Govt backs off from tiff with RBI

Public spat could unnerve markets, finance ministry realises and says Sec 7(2) is the Lakshman rekha

By Jayanta Roy Chowdhury in New Delhi
  • Published 7.11.18, 2:01 AM
  • Updated 7.11.18, 11:25 AM
  • 2 mins read
  •  
North Block: home to the finance ministry Picture: Prem Singh

The finance ministry is unlikely to invoke Section 7 (2) of the RBI Act that takes away the power of superintendence from the governor of the Reserve Bank as there are fears that a further escalation of differences between the Union government and the central bank could impact the Indian currency.

Top finance ministry officials said that despite invoking Section 7 (1) of the RBI Act that calls for consultations between the government and the RBI on important issues, “the Lakshman rekha stands at that … we do not wish to curb the autonomy of the RBI”.

The spat between the RBI and the government has triggered much consternation in the financial markets and selective leaks are aggravating the situation.

However, a realisation seems to be now dawning on North Block mandarins that they cannot push the fight over powers too far without hurting the economy drastically ahead of the general elections next year.

Officials admitted that any signal to wary foreign institutional investors that the RBI’s autonomy could be curbed and populist measures initiated by the government would lead to a further outflow of funds and spell trouble for the Indian currency.

The Lakshman rekha stands at that … we do not wish to curb the autonomy of the Reserve Bank of India

Finance ministry officials

The finance ministry has already initiated talks with the central bank under Section 7 (1) of the RBI Act on the terms it has set for loans to stressed power projects that include plants run by the Adanis, Essar and the Tatas.

Using the same section, the government also wants the RBI to transfer its reserves as profits to the government.

The government’s demand stems from its eagerness to somehow plug the growing gap between revenue and expenditure in a year the economy has been faltering even as the forthcoming elections force it to spend more.

Market analysts predict that a deepening of the row between the finance ministry and the RBI could see the rupee touching 80 to the dollar.

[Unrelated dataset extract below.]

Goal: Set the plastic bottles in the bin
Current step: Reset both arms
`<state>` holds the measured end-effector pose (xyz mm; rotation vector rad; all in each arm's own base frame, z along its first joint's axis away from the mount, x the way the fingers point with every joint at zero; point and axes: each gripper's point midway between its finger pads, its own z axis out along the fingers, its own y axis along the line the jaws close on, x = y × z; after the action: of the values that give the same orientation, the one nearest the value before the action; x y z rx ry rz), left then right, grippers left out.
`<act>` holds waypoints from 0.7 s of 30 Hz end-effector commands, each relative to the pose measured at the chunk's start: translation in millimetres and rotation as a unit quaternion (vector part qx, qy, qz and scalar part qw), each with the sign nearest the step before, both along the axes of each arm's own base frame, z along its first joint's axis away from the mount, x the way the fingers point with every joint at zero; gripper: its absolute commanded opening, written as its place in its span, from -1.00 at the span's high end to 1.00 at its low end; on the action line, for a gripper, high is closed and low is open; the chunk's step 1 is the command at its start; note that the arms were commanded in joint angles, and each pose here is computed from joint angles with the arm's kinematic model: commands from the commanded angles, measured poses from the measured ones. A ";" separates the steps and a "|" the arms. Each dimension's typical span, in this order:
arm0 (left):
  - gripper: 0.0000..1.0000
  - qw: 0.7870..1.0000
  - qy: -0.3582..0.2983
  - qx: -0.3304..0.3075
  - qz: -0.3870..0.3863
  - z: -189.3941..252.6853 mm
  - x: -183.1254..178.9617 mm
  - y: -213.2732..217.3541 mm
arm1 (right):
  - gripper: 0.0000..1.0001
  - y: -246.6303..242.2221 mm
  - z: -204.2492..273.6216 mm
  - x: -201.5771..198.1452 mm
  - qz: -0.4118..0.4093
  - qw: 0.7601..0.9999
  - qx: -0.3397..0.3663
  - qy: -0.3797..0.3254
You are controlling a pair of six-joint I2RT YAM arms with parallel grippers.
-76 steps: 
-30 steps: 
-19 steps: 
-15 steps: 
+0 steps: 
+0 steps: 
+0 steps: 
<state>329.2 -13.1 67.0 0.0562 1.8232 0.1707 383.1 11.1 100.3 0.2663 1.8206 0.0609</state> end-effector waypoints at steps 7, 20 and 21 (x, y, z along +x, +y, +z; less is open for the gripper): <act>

Polls conducted by Reuters a month ago of currency traders showed a median range for the rupee at 74 to the dollar.

Economic affairs secretary, S.C. Garg, however, tweeted on Friday: “Rupee trading at less than 73 to a dollar, Brent crude below $73 a barrel, markets up by over 4 per cent during the week and bond yields below 7.8 per cent. Wrath of the markets?’’

While Garg’s tweet was seen as a dig at RBI deputy governor Viral Acharya, who had recently observed that nations that cripple the independence of regulators could earn the “wrath of financial markets”, officials believe that the senior bureaucrat’s comment was “more a case of bravado”.

The rupee has fallen by about 16 per cent since the beginning of the calendar year.